4. Regular bowel functioning must be maintained. The many dietetic abuses extending over many years have made us a nation of constipated people. It is well to remember that the bowels act as an important organ of elimination, and when unable to function normally lead to the retention of waste products that produce putrefactive poisons and cause the formation of gas. This leads to pressure against the diaphragm, which is directly underneath the heart, producing a strain on the heart as well as all other adjacent organs.

5. The use of drugs to induce sleep should be avoided since natural physiological methods can induce restful sleep without impairing our vital functions.

6. That a happy and cheerful disposition can do much to prolong life and keep us healthy is now well appreciated. Fear, insecurity, depression impair the functions of our body, create much unhappiness, and increase the burden on the heart. Cheerfulness, contentment, and a peaceful outlook, on the other hand, promote good digestion and keep the body young and healthy.

7. Avoid all habits of a dissipating and health-destroying character. This includes the discontinuance of tobacco, liquor, an overindulgence in sweets, overeating, late hours, overstimulation, excitement of various kinds, and excess of all types.

8. Choose a sensible and relaxing hobby. It contributes to a serene and contented outlook and promotes a well-balanced life.

9. Dont overlook the benefits of exercise. While total or complete rest may be necessary during the acute stage of the disease or when the heart is at a very low ebb, properly regulated exercises or activities adjusted to the needs and the ability of the patient can be of great help in strengthening and rebuilding the heart and circulation.

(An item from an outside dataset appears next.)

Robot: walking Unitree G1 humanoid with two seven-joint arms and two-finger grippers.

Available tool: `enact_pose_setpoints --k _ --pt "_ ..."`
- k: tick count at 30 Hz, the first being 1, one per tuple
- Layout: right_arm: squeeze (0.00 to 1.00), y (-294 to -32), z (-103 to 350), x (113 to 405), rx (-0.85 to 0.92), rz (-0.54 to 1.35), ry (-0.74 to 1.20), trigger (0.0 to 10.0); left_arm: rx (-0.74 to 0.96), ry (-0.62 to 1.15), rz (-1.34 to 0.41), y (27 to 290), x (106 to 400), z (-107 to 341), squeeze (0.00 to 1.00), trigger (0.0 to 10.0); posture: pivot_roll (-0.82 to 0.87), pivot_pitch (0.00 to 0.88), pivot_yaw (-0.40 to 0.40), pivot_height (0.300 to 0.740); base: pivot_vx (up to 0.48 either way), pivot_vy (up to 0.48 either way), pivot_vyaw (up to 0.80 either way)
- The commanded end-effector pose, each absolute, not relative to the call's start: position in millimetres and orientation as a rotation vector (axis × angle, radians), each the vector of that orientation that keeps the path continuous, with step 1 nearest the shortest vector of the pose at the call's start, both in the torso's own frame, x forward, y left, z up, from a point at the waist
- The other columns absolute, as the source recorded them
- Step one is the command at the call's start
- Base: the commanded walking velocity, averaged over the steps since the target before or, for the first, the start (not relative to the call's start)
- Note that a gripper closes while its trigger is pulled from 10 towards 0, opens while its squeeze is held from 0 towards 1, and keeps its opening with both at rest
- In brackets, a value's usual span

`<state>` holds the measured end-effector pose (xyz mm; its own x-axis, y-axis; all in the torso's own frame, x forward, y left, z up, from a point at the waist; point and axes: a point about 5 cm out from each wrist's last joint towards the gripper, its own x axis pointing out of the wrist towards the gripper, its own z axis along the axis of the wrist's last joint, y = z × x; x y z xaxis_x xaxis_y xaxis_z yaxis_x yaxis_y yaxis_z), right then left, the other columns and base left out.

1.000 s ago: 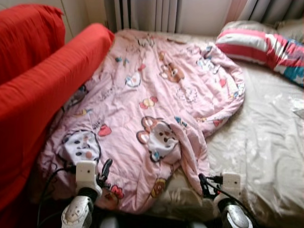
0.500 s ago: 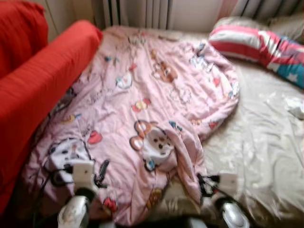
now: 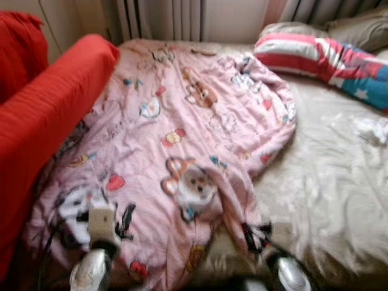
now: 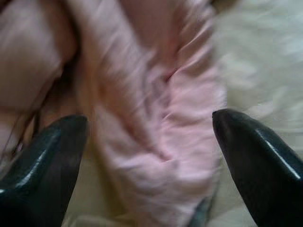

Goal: Clean up the room

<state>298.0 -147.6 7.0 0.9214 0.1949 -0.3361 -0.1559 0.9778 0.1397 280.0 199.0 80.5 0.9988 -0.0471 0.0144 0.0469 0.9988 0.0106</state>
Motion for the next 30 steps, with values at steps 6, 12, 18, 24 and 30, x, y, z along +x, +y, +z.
enact_pose_setpoints --k 6,12,18,24,30 --pt "1.00 -144 -5 290 0.056 0.221 0.448 10.0 0.017 0.007 -0.073 197 274 78 0.00 10.0 0.04 0.251 -0.010 0.600 0.000 0.000 0.00" --pt "0.00 -140 -4 294 0.020 0.231 0.477 10.0 0.028 0.014 -0.079 199 271 79 0.00 10.0 0.06 0.256 0.003 0.600 0.000 0.000 0.00" --pt "0.00 -137 2 299 0.012 0.205 0.453 10.0 0.034 0.020 -0.083 201 267 80 0.00 10.0 0.07 0.272 0.014 0.600 0.000 0.000 0.00" --pt "0.00 -143 17 312 0.042 0.125 0.365 10.0 0.036 0.031 -0.086 200 264 79 0.00 10.0 0.07 0.284 0.018 0.600 0.000 0.000 0.00" --pt "0.00 -145 9 306 -0.025 0.097 0.423 10.0 0.036 0.044 -0.091 199 261 78 0.00 10.0 0.08 0.297 0.019 0.600 0.000 0.000 0.00"
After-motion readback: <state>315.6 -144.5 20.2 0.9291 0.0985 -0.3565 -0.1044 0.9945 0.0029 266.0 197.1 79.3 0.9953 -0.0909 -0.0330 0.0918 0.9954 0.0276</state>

10. Finally, when in need of help, make sure that you avail yourself of the services of a doctor who is versed in the physiological approach and who possesses the knowledge, experience, and skill to help you through the difficult period successfully. In addition, he must also recognise the importance of teaching you to adhere to a sensible, well-balanced way of living, as protection against the possibility of a recurrence of the condition.